*Instructions for the task:*
What you return should match the data below exactly, line for line.

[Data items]
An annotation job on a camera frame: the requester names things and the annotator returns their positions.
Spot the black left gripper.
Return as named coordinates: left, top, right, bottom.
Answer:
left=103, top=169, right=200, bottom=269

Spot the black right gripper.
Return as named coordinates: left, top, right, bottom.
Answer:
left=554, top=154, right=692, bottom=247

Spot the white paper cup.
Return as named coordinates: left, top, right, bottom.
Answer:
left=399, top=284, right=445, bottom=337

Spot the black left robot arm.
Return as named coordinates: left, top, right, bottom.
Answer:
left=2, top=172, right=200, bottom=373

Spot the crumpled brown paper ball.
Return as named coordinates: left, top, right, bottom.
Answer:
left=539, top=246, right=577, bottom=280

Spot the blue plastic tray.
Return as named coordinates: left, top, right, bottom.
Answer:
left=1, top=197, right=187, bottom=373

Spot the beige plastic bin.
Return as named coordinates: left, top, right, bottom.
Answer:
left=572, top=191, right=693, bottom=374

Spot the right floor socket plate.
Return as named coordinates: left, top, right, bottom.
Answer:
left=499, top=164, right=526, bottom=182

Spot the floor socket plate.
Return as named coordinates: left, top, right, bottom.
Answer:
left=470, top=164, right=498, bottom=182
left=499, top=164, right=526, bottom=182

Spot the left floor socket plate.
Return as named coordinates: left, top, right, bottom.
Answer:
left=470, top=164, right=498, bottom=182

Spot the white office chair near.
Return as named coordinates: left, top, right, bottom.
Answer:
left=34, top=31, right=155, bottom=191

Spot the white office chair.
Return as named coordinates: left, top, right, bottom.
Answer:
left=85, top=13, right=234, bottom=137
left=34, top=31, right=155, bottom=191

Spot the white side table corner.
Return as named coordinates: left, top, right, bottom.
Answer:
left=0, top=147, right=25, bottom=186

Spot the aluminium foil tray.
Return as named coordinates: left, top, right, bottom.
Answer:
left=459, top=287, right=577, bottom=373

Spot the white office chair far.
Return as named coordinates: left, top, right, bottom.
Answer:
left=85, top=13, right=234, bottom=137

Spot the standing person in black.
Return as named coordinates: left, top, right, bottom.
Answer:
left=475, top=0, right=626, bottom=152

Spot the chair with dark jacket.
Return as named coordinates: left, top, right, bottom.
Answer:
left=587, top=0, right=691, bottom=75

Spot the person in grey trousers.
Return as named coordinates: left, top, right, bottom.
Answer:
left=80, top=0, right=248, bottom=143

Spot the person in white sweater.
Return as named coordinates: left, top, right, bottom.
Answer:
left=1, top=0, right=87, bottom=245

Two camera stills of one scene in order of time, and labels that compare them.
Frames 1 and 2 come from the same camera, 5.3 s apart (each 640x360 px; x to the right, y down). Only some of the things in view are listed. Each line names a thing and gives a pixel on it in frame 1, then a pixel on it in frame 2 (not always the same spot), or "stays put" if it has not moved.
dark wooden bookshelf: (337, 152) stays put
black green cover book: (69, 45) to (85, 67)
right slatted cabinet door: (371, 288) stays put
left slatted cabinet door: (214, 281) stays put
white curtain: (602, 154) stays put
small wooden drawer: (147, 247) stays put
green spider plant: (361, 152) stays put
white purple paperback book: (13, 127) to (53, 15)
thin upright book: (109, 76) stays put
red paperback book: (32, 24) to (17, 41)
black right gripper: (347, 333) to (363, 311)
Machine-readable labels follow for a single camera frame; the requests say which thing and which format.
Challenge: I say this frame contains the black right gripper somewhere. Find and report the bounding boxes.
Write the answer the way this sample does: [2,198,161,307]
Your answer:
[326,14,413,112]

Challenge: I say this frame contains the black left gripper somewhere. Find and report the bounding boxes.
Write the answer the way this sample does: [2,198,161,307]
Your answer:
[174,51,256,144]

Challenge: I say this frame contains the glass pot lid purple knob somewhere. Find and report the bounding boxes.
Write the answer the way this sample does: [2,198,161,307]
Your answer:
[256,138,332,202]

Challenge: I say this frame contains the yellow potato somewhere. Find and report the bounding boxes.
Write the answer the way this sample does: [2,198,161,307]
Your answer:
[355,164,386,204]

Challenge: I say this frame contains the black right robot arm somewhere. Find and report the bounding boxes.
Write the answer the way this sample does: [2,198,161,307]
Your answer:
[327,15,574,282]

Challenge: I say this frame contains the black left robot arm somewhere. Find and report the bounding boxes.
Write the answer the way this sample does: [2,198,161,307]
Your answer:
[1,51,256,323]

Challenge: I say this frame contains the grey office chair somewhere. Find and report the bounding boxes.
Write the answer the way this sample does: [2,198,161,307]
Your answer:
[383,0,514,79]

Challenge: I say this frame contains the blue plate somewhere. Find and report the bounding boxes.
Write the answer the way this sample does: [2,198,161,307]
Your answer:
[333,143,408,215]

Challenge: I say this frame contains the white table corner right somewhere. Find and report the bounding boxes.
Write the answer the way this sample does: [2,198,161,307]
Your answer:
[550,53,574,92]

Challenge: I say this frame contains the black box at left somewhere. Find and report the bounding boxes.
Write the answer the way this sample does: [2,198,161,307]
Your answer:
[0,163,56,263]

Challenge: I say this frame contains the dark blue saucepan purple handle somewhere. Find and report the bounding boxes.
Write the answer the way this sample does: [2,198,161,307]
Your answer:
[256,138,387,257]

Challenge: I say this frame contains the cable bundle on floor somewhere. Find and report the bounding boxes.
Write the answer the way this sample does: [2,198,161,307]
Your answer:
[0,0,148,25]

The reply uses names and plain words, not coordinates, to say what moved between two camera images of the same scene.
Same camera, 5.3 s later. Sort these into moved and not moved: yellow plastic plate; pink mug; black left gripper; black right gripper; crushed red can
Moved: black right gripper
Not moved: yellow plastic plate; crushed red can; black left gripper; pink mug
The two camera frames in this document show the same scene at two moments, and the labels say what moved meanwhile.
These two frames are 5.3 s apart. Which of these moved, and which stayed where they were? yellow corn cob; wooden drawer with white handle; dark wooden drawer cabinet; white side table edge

*Answer section:*
An annotation job on a camera frame: the requester names things and the annotator returns their positions.
Spot the black left gripper.
Return as named coordinates: left, top, right, bottom.
Answer:
left=103, top=169, right=200, bottom=269

Spot the black right gripper.
Return as named coordinates: left, top, right, bottom.
Answer:
left=554, top=154, right=692, bottom=247

Spot the white paper cup.
Return as named coordinates: left, top, right, bottom.
Answer:
left=399, top=284, right=445, bottom=337

Spot the black left robot arm.
Return as named coordinates: left, top, right, bottom.
Answer:
left=2, top=172, right=200, bottom=373

Spot the crumpled brown paper ball.
Return as named coordinates: left, top, right, bottom.
Answer:
left=539, top=246, right=577, bottom=280

Spot the blue plastic tray.
Return as named coordinates: left, top, right, bottom.
Answer:
left=1, top=197, right=187, bottom=373

Spot the beige plastic bin.
Return as named coordinates: left, top, right, bottom.
Answer:
left=572, top=191, right=693, bottom=374

Spot the right floor socket plate.
Return as named coordinates: left, top, right, bottom.
Answer:
left=499, top=164, right=526, bottom=182

Spot the floor socket plate.
Return as named coordinates: left, top, right, bottom.
Answer:
left=470, top=164, right=498, bottom=182
left=499, top=164, right=526, bottom=182

Spot the left floor socket plate.
Return as named coordinates: left, top, right, bottom.
Answer:
left=470, top=164, right=498, bottom=182

Spot the white office chair near.
Return as named coordinates: left, top, right, bottom.
Answer:
left=34, top=31, right=155, bottom=191

Spot the white office chair.
Return as named coordinates: left, top, right, bottom.
Answer:
left=85, top=13, right=234, bottom=137
left=34, top=31, right=155, bottom=191

Spot the white side table corner.
Return as named coordinates: left, top, right, bottom.
Answer:
left=0, top=147, right=25, bottom=186

Spot the aluminium foil tray.
Return as named coordinates: left, top, right, bottom.
Answer:
left=459, top=287, right=577, bottom=373

Spot the white office chair far.
Return as named coordinates: left, top, right, bottom.
Answer:
left=85, top=13, right=234, bottom=137

Spot the standing person in black.
Return as named coordinates: left, top, right, bottom.
Answer:
left=475, top=0, right=626, bottom=152

Spot the chair with dark jacket.
Return as named coordinates: left, top, right, bottom.
Answer:
left=587, top=0, right=691, bottom=75

Spot the person in grey trousers.
Return as named coordinates: left, top, right, bottom.
Answer:
left=80, top=0, right=248, bottom=143

Spot the person in white sweater.
Return as named coordinates: left, top, right, bottom.
Answer:
left=1, top=0, right=87, bottom=245

Two camera stills of one scene in order of time, and labels that compare them.
Frames 1 and 2 come from the same camera, 5.3 s apart (each 640x360 px; x to the right, y down). Only some of the things in view are listed. Each line names a thing and gives a pixel on it in frame 1, then a pixel on it in frame 2 (not always the same spot), or "stays put" if it has not moved.
dark wooden bookshelf: (337, 152) stays put
black green cover book: (69, 45) to (85, 67)
right slatted cabinet door: (371, 288) stays put
left slatted cabinet door: (214, 281) stays put
white curtain: (602, 154) stays put
small wooden drawer: (147, 247) stays put
green spider plant: (361, 152) stays put
white purple paperback book: (13, 127) to (53, 15)
thin upright book: (109, 76) stays put
red paperback book: (32, 24) to (17, 41)
black right gripper: (347, 333) to (363, 311)
Machine-readable labels follow for a single camera frame; the requests say which thing and which format.
Challenge: I say this frame contains the black right gripper somewhere. Find and report the bounding boxes.
Write the answer the way this sample does: [2,198,161,307]
Your answer:
[326,14,413,112]

Challenge: I say this frame contains the black left gripper somewhere. Find and report the bounding boxes.
Write the answer the way this sample does: [2,198,161,307]
Your answer:
[174,51,256,144]

Challenge: I say this frame contains the glass pot lid purple knob somewhere. Find and report the bounding boxes.
Write the answer the way this sample does: [2,198,161,307]
Your answer:
[256,138,332,202]

Challenge: I say this frame contains the yellow potato somewhere. Find and report the bounding boxes.
Write the answer the way this sample does: [2,198,161,307]
Your answer:
[355,164,386,204]

Challenge: I say this frame contains the black right robot arm somewhere. Find and report the bounding boxes.
Write the answer the way this sample does: [2,198,161,307]
Your answer:
[327,15,574,282]

Challenge: I say this frame contains the black left robot arm somewhere. Find and report the bounding boxes.
Write the answer the way this sample does: [2,198,161,307]
Your answer:
[1,51,256,323]

Challenge: I say this frame contains the grey office chair somewhere. Find and report the bounding boxes.
Write the answer the way this sample does: [2,198,161,307]
Your answer:
[383,0,514,79]

Challenge: I say this frame contains the blue plate somewhere. Find and report the bounding boxes.
Write the answer the way this sample does: [2,198,161,307]
Your answer:
[333,143,408,215]

Challenge: I say this frame contains the white table corner right somewhere. Find and report the bounding boxes.
Write the answer the way this sample does: [2,198,161,307]
Your answer:
[550,53,574,92]

Challenge: I say this frame contains the black box at left somewhere. Find and report the bounding boxes.
Write the answer the way this sample does: [2,198,161,307]
Your answer:
[0,163,56,263]

Challenge: I say this frame contains the dark blue saucepan purple handle somewhere. Find and report the bounding boxes.
Write the answer the way this sample does: [2,198,161,307]
Your answer:
[256,138,387,257]

Challenge: I say this frame contains the cable bundle on floor somewhere. Find and report the bounding boxes.
Write the answer the way this sample does: [2,198,161,307]
Your answer:
[0,0,148,25]

The reply uses names and plain words, not coordinates, to say what moved between two camera images of the same scene.
Same camera, 5.3 s later. Sort these into moved and not moved: yellow plastic plate; pink mug; black left gripper; black right gripper; crushed red can
Moved: black right gripper
Not moved: yellow plastic plate; crushed red can; black left gripper; pink mug
The two camera frames in this document show the same scene at two moments, and the labels say what moved meanwhile.
These two frames are 5.3 s apart. Which of these moved, and which stayed where they were? yellow corn cob; wooden drawer with white handle; dark wooden drawer cabinet; white side table edge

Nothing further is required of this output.